Data items:
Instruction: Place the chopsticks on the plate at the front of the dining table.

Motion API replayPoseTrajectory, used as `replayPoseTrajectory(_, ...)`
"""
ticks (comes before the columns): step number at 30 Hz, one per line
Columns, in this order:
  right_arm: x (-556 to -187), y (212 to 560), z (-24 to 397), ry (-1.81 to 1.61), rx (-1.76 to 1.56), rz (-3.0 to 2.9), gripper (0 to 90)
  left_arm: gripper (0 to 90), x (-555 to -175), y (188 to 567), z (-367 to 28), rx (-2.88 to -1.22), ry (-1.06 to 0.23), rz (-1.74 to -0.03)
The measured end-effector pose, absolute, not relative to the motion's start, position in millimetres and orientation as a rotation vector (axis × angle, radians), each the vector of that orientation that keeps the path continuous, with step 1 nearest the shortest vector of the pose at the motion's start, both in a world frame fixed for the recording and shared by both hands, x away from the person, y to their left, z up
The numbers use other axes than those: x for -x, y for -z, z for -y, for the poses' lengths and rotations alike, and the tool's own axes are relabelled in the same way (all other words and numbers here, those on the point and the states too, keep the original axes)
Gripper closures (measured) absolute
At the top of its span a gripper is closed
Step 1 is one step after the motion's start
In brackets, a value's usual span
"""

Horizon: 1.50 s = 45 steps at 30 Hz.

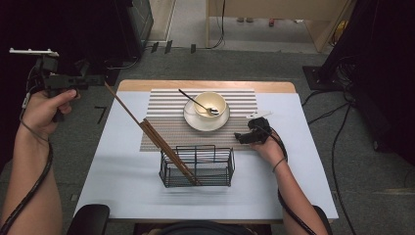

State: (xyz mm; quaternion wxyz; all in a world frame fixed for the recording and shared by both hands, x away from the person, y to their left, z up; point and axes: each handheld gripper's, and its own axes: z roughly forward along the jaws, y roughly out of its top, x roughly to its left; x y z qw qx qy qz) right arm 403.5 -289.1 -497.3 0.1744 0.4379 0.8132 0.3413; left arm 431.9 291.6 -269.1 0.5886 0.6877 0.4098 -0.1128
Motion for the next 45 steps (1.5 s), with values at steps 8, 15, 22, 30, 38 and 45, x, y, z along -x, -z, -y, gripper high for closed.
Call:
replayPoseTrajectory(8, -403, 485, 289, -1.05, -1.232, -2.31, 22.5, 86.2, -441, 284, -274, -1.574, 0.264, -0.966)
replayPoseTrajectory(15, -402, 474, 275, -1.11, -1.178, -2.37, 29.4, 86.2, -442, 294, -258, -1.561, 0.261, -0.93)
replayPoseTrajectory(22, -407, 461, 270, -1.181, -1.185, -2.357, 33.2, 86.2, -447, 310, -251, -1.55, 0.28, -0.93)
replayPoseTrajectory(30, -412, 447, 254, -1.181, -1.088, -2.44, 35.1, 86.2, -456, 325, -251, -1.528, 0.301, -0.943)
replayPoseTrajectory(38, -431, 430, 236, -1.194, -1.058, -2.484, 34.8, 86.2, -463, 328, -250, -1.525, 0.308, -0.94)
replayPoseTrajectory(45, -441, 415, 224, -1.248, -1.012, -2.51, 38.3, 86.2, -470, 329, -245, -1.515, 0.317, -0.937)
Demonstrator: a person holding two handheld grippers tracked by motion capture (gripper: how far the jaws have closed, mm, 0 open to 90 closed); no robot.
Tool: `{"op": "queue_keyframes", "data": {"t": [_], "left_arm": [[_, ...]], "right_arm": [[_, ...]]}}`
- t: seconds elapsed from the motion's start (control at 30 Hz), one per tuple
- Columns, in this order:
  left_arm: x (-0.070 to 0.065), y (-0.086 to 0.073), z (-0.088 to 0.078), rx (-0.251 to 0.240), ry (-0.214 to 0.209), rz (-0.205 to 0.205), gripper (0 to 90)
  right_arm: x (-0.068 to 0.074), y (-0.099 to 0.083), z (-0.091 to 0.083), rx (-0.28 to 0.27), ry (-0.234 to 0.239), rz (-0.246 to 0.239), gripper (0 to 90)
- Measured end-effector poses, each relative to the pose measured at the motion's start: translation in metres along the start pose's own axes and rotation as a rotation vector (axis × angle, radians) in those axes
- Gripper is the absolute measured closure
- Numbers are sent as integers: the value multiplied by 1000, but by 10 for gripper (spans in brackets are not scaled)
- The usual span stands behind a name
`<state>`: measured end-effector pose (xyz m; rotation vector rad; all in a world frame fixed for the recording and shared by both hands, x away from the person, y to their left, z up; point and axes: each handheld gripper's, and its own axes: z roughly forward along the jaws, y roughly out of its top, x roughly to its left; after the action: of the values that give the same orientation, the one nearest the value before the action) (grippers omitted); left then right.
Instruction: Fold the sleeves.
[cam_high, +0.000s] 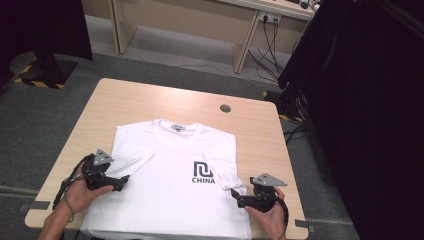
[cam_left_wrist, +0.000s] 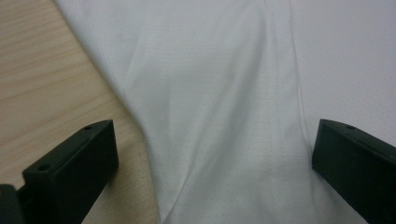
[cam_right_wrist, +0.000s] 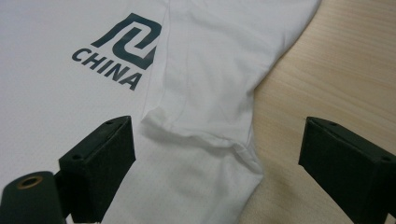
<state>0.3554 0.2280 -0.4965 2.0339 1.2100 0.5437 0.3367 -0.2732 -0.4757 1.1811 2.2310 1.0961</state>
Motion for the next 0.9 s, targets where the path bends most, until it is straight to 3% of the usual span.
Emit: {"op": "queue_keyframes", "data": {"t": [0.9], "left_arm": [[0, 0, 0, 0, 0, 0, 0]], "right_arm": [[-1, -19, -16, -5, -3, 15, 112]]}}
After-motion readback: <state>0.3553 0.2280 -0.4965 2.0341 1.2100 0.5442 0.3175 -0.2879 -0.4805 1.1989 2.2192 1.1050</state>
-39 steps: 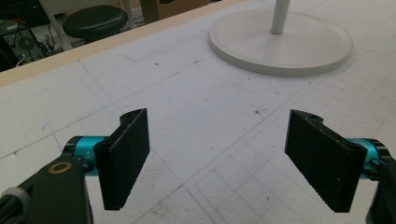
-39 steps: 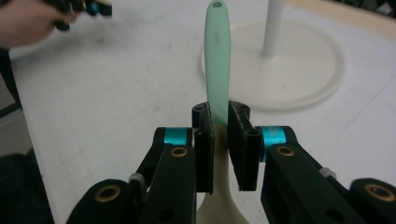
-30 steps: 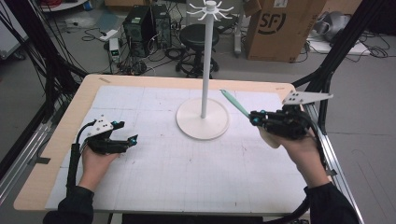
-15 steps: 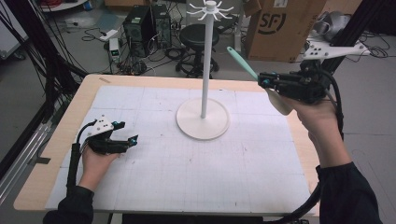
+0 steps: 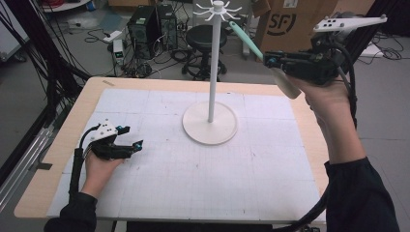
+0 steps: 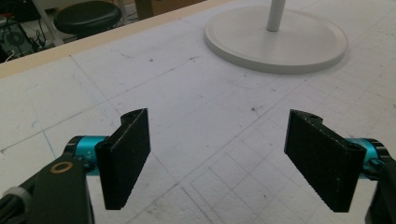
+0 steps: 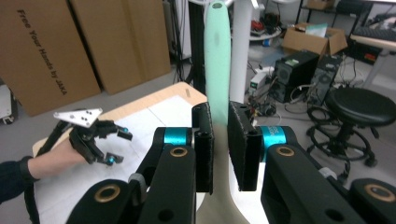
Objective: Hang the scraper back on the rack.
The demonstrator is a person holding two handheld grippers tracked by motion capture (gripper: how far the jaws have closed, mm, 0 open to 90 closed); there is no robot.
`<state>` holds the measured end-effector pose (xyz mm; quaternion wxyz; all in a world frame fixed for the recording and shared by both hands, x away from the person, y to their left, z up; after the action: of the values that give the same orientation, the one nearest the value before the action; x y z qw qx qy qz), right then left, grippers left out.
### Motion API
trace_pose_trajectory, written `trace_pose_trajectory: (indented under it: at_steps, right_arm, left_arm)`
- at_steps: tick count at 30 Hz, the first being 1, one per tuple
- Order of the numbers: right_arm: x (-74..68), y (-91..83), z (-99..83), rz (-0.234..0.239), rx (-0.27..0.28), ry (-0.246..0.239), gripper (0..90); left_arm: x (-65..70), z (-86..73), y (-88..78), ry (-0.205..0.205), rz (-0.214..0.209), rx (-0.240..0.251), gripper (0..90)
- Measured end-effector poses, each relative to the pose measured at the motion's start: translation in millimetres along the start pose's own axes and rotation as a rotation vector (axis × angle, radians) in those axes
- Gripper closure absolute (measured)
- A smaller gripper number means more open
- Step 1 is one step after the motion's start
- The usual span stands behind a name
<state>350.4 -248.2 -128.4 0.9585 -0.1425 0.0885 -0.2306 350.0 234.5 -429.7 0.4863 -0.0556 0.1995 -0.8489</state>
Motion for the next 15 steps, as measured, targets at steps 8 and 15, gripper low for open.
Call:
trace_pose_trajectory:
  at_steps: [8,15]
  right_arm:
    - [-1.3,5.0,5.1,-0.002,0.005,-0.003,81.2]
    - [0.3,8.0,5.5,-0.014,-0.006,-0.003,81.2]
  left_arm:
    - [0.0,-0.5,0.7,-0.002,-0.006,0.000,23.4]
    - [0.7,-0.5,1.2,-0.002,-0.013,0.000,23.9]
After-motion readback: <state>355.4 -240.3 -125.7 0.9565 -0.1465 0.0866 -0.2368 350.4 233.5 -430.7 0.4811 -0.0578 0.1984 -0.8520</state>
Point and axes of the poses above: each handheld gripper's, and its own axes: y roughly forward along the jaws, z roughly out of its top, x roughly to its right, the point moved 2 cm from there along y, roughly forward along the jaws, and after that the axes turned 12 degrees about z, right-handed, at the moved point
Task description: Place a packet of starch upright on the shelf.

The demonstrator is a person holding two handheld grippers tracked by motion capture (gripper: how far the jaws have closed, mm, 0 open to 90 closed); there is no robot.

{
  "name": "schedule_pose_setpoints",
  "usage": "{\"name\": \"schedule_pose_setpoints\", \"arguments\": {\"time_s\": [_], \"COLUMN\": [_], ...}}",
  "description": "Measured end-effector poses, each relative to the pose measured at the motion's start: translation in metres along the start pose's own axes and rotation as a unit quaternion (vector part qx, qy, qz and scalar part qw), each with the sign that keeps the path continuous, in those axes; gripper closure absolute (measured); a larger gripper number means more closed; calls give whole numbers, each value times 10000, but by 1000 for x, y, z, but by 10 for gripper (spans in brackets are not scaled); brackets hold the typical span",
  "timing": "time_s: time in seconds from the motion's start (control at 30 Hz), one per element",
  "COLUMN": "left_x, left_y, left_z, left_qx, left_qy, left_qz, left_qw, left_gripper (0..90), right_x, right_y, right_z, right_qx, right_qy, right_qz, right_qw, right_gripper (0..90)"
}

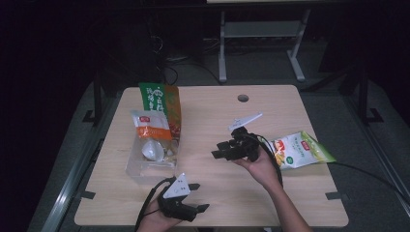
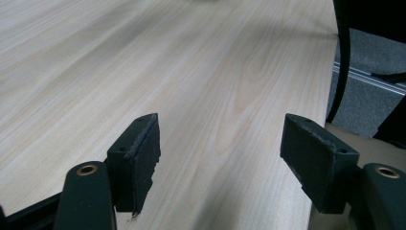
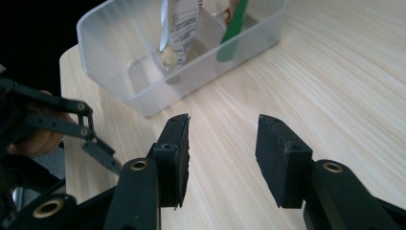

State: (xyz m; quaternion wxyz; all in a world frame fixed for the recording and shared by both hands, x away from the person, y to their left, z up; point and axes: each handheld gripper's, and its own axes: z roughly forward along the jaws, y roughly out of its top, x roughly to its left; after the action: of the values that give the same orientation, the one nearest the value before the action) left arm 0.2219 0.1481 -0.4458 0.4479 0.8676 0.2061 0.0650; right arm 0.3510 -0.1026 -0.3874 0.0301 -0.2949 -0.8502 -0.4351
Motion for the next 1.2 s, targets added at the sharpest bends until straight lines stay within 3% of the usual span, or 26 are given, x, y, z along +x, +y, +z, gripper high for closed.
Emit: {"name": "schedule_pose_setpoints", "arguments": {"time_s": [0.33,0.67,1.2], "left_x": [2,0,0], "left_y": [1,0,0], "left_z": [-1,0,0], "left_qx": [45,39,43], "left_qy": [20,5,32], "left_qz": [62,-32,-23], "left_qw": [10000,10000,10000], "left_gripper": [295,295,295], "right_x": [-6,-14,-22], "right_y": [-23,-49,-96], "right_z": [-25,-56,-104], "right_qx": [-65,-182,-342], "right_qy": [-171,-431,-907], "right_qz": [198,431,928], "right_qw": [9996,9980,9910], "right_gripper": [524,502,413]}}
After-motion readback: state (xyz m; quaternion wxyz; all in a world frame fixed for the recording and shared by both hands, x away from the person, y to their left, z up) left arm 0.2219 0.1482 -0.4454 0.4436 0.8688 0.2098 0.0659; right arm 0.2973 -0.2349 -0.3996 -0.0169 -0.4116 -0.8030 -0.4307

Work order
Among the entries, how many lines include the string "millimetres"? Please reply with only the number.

Result below
2